Julien Grall julien@xen.org writes:
(+CC Arnd, JPB)
On 05/11/2020 10:46, Alex Bennée wrote:
Stefano Stabellini stefano.stabellini@xilinx.com writes:
Hi Alex,
Thank you for doing this. I am looking forward to STR-20, I have been wanting a clean-up in that area for years. Also STR-19 is well worded and looks mostly fine. I only have a comment on the last statement:
QEMU should also be able to act as the stub setup to pass IOREQ events to a separate vhost-user daemon as a stepping stone to a future Xen aware vhost-user stub program.
Xen can actually have multiple IOREQ servers running for the same domain. Given that the code for receiving IOREQs is minimal and easily portable, it would be better to make any other daemon a proper IOREQ server talking to Xen directly, rather than having to go via QEMU.
The intention is to enable testing of the existing virtio daemons (for example virtio-gpu) where was can translate an IOREQ message and forward a vhost-user event to the daemon. I'm not expecting it to be the final performance orientated solution.
The architecture would look cleaner and would lead to far better performance, removing a step in the hot path. In other words I think the vhost-user daemon should be run as its own IOREQ server.
Well this is where we may need to consider supporting another message format from Xen. Remember the individual daemons are attempting to be hypervisor agnostic with a minimal shim dealing with the specifics of setting up on each hypervisor. That said maybe terminating IOREQ and vhost-user messages isn't that tricky or maybe another message stream makes more sense (vfio user messages?). I haven't dug into the differences yet but I suspect there is a fair degree of commonality given the problem domain.
The main difference you are going to face is accessing the guest memory. In the case of Xen, the process has to issue hypercalls in order to map/unmap guest memory. This will be mapped in its memory address space.

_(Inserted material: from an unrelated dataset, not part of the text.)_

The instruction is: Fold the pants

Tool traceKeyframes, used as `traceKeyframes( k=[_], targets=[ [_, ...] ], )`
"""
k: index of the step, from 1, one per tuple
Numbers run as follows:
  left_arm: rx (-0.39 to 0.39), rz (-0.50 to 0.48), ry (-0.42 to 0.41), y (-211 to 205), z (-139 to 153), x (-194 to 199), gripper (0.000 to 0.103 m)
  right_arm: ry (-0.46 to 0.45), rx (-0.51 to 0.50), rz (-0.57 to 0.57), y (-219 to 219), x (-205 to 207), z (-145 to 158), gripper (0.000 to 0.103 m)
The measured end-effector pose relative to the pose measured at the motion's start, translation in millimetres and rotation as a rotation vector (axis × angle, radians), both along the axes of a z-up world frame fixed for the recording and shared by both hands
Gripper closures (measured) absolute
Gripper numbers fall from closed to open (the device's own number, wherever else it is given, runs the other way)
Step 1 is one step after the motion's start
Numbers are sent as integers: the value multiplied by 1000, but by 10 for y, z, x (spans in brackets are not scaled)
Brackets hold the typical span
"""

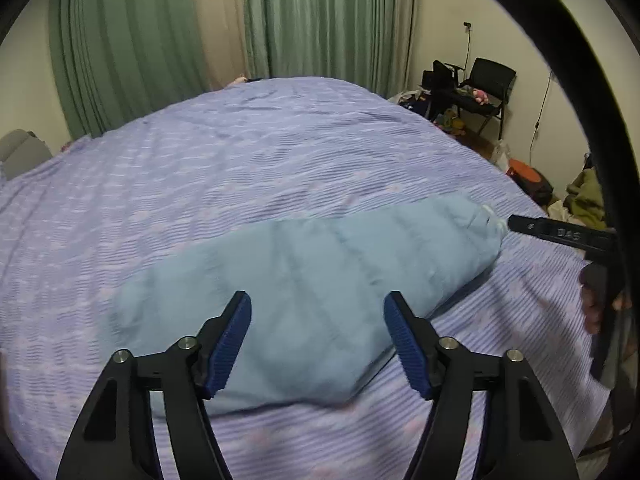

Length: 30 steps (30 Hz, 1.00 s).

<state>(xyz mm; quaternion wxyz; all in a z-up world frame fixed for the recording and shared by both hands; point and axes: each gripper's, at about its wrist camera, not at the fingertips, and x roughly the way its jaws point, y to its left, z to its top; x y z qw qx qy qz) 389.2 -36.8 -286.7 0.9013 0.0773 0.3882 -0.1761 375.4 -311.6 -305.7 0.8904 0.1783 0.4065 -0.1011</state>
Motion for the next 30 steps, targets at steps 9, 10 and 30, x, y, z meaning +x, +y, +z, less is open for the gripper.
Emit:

Currently QEMU does this for vhost-user backends and passes over a FD to the daemon.
Arguably you could map all the memory at boot from the guest but there are some pitfalls:
- A guest is allowed to change the memory layout. So you would need
to be able to re-map when the guest is doing that. 2) The implementation in Linux doesn't scale today (see XSA-300) because we are stealing one of the page to map the guest page. IOW, if your guest has 1GB of RAM and you are using 2 daemons then you will need to make sure that you can afford to lose 2GB of RAM in dom0.
That said, this is nothing impossible to overcome. Although, it will require some works to get it correctly.
To some extend the problem will be the same even if you decide to only map part of memory (for instance QEMU will try to cache mapping).
Well the next step is investigating what it would take to limit the window into a guest that the vhost-user daemon has. This is stuff Arnd & Jean-Phillipe are currently looking at what would be required from:
- the core virtio spec - the guests driver stack
and finally how this is best exposed to the host/hypervisor so it can do the appropriate mapping. Jean-Phillipe did a write-up of the current thoughts:
Date: Fri, 2 Oct 2020 15:43:36 +0200 From: Jean-Philippe Brucker jean-philippe@linaro.org Subject: Limited memory sharing investigation Message-ID: 20201002134336.GA2196245@myrica
The eventual goal is to allow backends to exist in any arbitrary DomU (or KVM guest) to service the main guest.
Happy to provide more details if there is any interest to solve it.
I suspect the Xen grant table API will be close to the model that will be required on the hypervisor configuration side but I don't know.
Cheers,